According to published reports, Janashvili, who is from the Republic of Georgia, allegedgly asked his cousin, Raphael Yakoby, 28, who invented his Hpnotiq liqueur in his Forest Hills apartment, to put up $20,000 in funeral expenses for his father's burial last October, then blew the money at the Mohegan Sun casino in Connecticut a month later.

After Yakoby refused to give his cousin any more money, he received two phone calls on Dec. 11 from an unidentified man with a heavy Italian accent demanding $50,000, then $53,000, or his cousin would “disappear,” the reports said.

Yakoby contacted the Federal Bureau of Investigations, and police arrested Janashvili in Portland, Maine on Dec. 13 after they traced a bank account set up to receive the ransom money to a bank in Maine, the reports said.
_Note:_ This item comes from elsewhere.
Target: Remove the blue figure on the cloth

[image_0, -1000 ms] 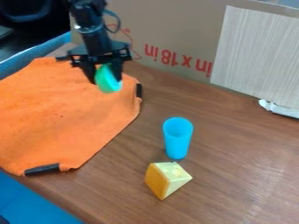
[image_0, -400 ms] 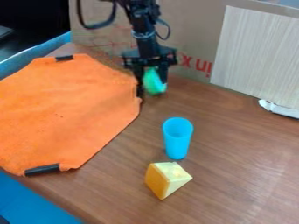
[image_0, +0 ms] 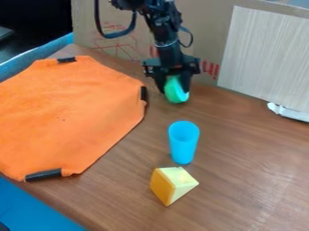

Janashvili was taking classes in Maine.

The FBI did not return calls for comment.

A representative of Heaven Hills Distilleries, which makes and sells Hpnotiq, a blue concoction of vodka mixed with tropical juice and cognac, said the company no longer deals with Yakoby since he sold his product to them in January 2003 for more than $20 million.

“We have no comment on the situation,” said the representative from the company's headquarters in Bardstown, Ky.

Hpnotic has been promoted by celebrities such as rapper Lil' Kim and actor George Clooney and was mentioned in the HBO hit series “Sex and the City”.